Just remember that those fences might not always be called upon to hold only cattle. What's been described is pretty close to ideal for cattle, but barbed wire is a no-no for horses (and you probably want higher fences for horses than cattle). Likewise, fence wires (which can be pushed apart and through) are not optimal for goats or sheep - you'd probably want some form of mesh fencing there. The mesh would do OK for cattle too, particularly if you're fending them off with a hot wire. High fence, mesh on the bottom with wires top and bottom of it, then a couple of wires above that, top one able to be made hot, no barb, stand-off hot wire, will hold anything except deer and large game safely. Can probably be relied on to keep deer out too for the most part. It's an expensive fence though.

Oh, yes - strainer posts ARE key. Need to be solidly set and braced. Corners, gateposts, intermediate strainer posts on long runs. Also do a special job anywhere the fence turns upwards. You need to take special care at the bottom of hills or gullies, or the fence can end up pulling the posts upwards, and suddenly your bottom wire is one or two or three feet off the ground.

Comments?


----------



## Old John (May 27, 2004)

Hi Y'all,

We're kinda to the point where we're ready to start fencing the "Place".
We have 13 rolling acres in SW IN, One side is up against the State Forest.
We have one big hollow to fence across. 
And, we want to get a few, as in 4 or 5 Highland Heifers, eventually, to
raise some beef.

We've decided on woven wire, because it is more of a multi-use option than barbed wire.

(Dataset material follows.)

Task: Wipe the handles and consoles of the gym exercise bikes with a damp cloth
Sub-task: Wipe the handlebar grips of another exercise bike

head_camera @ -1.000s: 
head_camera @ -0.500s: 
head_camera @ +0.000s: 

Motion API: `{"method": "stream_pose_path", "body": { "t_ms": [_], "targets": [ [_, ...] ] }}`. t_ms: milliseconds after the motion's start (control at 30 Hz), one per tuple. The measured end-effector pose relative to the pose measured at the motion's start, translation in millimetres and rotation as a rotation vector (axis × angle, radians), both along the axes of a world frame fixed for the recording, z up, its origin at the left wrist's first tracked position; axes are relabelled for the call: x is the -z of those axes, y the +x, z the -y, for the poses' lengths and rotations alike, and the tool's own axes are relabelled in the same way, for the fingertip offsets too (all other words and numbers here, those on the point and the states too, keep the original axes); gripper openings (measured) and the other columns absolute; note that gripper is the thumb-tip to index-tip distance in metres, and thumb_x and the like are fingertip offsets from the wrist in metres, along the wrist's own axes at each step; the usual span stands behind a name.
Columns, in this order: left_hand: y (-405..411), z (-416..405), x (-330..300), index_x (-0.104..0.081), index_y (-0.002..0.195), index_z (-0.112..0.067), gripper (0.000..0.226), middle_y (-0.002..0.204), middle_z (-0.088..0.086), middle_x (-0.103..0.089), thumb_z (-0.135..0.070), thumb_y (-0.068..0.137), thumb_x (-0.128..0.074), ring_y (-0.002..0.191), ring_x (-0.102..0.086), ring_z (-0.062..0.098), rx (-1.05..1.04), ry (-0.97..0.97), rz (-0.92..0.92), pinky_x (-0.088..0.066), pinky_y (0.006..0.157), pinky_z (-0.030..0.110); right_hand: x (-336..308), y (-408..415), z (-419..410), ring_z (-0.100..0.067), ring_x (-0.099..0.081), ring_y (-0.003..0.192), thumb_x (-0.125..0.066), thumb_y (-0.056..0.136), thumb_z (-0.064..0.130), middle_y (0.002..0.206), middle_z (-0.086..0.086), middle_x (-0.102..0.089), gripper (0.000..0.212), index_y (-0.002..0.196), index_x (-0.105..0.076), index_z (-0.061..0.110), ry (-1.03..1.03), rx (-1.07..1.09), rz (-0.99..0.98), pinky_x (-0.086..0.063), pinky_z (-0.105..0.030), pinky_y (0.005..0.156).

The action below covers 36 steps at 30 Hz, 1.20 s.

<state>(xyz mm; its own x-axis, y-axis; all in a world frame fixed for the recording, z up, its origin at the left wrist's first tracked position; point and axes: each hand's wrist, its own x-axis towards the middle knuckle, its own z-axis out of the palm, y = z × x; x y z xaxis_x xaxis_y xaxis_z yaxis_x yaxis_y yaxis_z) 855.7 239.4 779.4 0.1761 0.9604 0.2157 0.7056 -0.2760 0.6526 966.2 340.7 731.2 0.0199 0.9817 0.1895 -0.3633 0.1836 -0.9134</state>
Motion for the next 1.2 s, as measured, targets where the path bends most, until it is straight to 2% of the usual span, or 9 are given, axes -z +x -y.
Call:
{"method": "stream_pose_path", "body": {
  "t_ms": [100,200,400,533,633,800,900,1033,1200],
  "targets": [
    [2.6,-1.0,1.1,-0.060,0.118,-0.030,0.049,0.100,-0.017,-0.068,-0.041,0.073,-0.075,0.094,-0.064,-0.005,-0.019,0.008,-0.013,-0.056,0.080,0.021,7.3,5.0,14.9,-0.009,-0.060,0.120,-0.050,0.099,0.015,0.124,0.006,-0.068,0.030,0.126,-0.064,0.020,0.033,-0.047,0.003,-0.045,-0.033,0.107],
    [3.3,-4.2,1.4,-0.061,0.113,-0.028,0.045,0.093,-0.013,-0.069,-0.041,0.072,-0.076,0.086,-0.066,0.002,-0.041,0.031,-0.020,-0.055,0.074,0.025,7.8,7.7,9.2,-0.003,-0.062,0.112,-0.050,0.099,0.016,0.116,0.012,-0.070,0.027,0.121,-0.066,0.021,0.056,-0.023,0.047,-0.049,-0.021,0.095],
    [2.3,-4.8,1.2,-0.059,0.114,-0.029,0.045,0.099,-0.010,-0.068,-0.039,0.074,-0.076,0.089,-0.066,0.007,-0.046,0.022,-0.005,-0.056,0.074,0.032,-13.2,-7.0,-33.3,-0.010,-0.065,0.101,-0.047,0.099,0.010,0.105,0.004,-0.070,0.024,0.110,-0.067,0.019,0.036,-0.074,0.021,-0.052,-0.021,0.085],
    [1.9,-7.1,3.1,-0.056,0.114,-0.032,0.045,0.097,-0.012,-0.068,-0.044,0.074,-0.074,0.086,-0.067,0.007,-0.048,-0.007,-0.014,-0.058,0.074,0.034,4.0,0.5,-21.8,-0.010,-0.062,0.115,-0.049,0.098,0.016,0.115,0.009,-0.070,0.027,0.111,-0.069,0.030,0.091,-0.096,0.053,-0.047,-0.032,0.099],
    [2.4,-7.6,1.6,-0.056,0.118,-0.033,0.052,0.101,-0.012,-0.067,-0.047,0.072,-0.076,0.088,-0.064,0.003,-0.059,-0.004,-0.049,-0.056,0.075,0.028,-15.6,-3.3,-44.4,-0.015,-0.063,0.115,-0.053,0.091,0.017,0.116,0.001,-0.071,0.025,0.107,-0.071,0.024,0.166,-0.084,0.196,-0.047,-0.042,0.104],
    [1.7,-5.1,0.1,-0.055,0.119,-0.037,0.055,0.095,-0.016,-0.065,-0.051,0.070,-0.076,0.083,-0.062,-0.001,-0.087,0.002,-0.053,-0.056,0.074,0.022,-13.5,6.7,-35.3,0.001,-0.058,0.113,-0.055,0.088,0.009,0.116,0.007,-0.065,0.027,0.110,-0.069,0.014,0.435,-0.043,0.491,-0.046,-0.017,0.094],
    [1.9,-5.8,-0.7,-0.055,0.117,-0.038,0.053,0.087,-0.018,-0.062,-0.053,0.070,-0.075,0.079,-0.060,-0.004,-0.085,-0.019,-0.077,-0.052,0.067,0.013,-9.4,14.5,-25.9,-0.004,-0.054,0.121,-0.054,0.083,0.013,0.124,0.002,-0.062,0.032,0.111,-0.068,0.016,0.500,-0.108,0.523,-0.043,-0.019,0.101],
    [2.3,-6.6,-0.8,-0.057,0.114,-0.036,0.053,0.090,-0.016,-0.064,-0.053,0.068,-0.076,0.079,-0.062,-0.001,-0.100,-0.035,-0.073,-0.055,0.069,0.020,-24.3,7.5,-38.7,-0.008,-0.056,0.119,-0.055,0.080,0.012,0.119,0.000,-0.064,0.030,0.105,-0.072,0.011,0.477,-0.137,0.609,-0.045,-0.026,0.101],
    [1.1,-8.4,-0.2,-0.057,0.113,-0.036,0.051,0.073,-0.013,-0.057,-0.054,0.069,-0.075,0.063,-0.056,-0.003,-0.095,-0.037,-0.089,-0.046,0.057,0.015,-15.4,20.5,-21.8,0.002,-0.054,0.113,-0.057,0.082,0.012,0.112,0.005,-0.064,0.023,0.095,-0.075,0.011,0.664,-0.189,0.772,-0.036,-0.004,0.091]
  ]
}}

And, it increases property value, 'cause it looks better.
I'd thought to get 48 inch farm wire(3x9's). But, Sharon thinks we need 
to get 60 inch, no-climb fence, in order to pasture a horse or two, along
with the cattle, on down the road.

Now, can we put "H's", or maybe double-"H's", at the corners, tops of the hollow, & for the gates?
And then, Can we fill in the whole space between the "H's" with steel t-posts?

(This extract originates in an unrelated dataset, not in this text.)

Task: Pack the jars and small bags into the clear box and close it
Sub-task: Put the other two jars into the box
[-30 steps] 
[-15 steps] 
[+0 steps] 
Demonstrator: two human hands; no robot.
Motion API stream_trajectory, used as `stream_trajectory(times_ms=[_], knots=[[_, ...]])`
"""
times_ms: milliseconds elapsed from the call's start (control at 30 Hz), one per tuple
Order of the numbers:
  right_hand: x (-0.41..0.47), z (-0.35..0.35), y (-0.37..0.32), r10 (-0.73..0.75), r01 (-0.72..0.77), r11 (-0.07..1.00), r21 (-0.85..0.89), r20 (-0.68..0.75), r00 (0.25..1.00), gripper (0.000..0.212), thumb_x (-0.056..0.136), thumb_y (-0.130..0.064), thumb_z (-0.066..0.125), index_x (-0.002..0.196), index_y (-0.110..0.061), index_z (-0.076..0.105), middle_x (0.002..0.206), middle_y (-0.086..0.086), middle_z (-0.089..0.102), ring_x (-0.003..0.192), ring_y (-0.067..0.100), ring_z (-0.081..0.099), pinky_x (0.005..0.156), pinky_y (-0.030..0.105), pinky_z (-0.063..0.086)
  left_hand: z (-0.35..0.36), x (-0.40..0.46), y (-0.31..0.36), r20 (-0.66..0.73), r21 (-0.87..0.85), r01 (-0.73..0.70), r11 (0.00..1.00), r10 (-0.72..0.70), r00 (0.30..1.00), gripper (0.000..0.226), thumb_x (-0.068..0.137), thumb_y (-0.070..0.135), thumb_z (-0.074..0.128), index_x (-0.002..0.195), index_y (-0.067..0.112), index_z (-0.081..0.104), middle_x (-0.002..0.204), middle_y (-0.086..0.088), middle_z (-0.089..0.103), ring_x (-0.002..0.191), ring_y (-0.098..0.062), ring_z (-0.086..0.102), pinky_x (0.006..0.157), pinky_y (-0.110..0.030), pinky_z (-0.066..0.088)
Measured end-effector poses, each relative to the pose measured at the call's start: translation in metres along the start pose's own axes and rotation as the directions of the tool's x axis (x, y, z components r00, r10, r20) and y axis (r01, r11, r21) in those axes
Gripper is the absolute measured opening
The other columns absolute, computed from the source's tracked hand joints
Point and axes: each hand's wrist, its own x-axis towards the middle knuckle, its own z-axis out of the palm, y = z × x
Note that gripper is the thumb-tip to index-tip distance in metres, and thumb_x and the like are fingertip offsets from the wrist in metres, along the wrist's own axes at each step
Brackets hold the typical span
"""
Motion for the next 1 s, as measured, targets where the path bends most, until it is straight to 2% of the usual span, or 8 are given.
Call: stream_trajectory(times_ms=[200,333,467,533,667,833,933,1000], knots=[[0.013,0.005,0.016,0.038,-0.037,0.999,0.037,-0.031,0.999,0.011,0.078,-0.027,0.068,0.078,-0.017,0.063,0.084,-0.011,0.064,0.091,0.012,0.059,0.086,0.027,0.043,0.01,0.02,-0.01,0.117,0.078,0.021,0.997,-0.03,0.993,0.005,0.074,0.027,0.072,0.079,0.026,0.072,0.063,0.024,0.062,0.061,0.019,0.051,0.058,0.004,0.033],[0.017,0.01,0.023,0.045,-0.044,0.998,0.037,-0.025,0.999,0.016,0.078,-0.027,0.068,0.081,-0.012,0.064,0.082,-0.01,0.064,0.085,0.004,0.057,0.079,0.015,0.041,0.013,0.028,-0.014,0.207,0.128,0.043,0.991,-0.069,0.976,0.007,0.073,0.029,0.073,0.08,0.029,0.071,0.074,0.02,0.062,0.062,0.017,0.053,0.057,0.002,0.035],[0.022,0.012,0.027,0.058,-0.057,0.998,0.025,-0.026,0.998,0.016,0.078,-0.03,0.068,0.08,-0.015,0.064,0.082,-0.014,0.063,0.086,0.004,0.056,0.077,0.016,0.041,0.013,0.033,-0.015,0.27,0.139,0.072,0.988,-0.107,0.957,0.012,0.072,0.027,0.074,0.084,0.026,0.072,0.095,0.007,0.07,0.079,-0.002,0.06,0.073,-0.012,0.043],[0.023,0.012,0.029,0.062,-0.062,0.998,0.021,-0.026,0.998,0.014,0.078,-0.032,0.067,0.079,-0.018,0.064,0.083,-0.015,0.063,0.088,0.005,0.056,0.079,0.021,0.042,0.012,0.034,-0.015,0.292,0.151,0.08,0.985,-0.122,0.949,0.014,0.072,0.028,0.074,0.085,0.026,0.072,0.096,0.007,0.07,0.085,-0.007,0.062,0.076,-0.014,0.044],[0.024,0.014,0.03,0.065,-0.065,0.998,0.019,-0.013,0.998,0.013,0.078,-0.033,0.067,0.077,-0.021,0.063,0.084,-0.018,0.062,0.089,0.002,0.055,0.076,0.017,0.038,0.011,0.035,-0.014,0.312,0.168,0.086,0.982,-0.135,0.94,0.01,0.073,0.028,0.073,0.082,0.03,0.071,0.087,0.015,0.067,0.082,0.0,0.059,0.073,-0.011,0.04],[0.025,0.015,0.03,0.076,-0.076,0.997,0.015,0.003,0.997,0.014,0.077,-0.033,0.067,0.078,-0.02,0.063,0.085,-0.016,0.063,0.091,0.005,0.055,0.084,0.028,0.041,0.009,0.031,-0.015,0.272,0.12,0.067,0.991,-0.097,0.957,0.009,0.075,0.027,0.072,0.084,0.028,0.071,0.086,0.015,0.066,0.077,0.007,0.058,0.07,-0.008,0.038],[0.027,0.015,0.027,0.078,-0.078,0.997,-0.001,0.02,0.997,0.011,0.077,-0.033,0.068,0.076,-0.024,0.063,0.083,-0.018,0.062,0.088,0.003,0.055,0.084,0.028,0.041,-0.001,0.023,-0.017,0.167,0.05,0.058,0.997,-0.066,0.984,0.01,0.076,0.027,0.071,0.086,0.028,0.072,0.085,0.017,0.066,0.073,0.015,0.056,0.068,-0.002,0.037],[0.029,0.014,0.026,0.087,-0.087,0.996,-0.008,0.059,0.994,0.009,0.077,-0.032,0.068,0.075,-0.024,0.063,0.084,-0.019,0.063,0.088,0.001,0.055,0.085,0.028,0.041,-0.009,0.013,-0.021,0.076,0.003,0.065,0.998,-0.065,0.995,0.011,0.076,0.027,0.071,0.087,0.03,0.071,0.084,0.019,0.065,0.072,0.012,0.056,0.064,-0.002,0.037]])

Or will we need to intersperse wooden posts, in between the t-posts?
T-posts are a lot cheaper, will they work? Are they tall enough?
Oh, she thinks we need ALL wooden posts, down the frontage part of the Place, for better looks there.

This is an ongoing project. No hurry on getting it done.
Thanks for any help, you can give.
'Til Later............
Old John


----------



## Old John (May 27, 2004)

Hi Y'all,

Oops, I had another question, I thought of last night.
What about 8 foot landscape timbers, as fence posts?
They are the right size & straight enough. They are TREATED.
And, they're much cheaper than treated posts.

We used them for the yard fence, last year, to keep the dogs 
close to the house, when we want there. We put 48 in woven 
wire on them. They seem to be doing alright & look good too.

Can I get away with using them for "line-fence?"

Uh, one other question.................
On the part of the fence, adjacent to the State Forest,
Do you think I have to bear ALL the cost?
Do you think there are limits on the fence I can put up?

Hey any information, or informed opinions on any of these
Several questions will be appreciated.
"Jena" Where are you??

Thanks,
'Til Later.......
Old John


----------



## Guest (Jun 22, 2004)

In regards to the landscape timber the tend to rot quicker than 
ground contact approved 4x4 and they also are prone to warp
do you have a source to get cedar posts ? I know that here in TN they are pleniful and we get menonites to saw them for a song........jmo


----------



## uncle Will in In. (May 11, 2002)

Let me discribe the Amish fences Here in Indiana. They hold big draft horses, holstien cows and sometimes hogs. They are 47inch woven wire field fence. on top of the woven wire there is always one and sometimes two barb wires. Without the barbs on top, cattle and horses will ride the fence down making it worthless. The posts are mostly round treated wooden. The steel T posts come in a couple of different lengths and are made for the 47 inch woven wire or barbs and insulaters to be attached. They last longer than some cheaper wood posts. Woven wire comes in different weights of wire. Number 9 being the heaviest. Try to get fence with #9 on the top and botton at least. It won't rust out so fast if the bottom wire gets down in the dirt. The verticle stays are spaced at 6, 9, and 12 inches. The 6 inch spacing cost the most but are more efective it keeping dogs, coyotes, pigs, geese, big chickens and goats from crawling through. 
Going down through revene is almost impossible to do with wire that must be streched tight. In places like that, you might have better luck with cattle panels and steel posts. If you must come up to both sides and cross such a place, you can run a high tencile wire straight over the dip from one end post to the one on the other side making them solid and not easily pulled over. The corner posts must be braced solid enough to stop a small farm tractor. Half the value of a fence is how tight it is streched.


----------